**ACTION ITEM:**
I'd like the line containing "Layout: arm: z" and every line below it, to the end of the material, repeated exactly and with nothing else.

**DATA EXCERPT:**
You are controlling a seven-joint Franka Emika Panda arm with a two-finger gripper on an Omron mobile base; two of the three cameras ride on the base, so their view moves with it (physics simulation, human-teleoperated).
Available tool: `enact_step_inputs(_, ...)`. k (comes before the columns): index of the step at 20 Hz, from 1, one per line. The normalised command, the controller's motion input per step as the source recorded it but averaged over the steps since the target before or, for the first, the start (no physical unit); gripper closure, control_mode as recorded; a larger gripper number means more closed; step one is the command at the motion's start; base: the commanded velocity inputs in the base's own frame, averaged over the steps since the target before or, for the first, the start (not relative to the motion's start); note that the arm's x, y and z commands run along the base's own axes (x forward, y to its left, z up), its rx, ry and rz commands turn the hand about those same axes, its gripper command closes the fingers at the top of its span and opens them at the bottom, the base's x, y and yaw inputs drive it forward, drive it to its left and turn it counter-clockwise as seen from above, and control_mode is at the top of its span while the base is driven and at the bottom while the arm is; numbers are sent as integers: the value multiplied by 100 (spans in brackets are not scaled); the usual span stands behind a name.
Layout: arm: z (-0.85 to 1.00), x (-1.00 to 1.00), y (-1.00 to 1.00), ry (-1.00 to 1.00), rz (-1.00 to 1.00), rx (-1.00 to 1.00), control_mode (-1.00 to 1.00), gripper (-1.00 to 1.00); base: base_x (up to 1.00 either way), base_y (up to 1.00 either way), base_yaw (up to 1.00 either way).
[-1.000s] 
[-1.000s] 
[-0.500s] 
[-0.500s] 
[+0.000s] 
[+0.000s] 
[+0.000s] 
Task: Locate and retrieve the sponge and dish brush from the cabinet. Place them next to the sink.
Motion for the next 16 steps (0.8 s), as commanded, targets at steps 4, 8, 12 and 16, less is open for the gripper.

**EXERCISE RESPONSE:**
Layout: arm: z (-0.85 to 1.00), x (-1.00 to 1.00), y (-1.00 to 1.00), ry (-1.00 to 1.00), rz (-1.00 to 1.00), rx (-1.00 to 1.00), control_mode (-1.00 to 1.00), gripper (-1.00 to 1.00); base: base_x (up to 1.00 either way), base_y (up to 1.00 either way), base_yaw (up to 1.00 either way).
[-1.000s] 
[-1.000s] 
[-0.500s] 
[-0.500s] 
[+0.000s] 
[+0.000s] 
[+0.000s] 
Task: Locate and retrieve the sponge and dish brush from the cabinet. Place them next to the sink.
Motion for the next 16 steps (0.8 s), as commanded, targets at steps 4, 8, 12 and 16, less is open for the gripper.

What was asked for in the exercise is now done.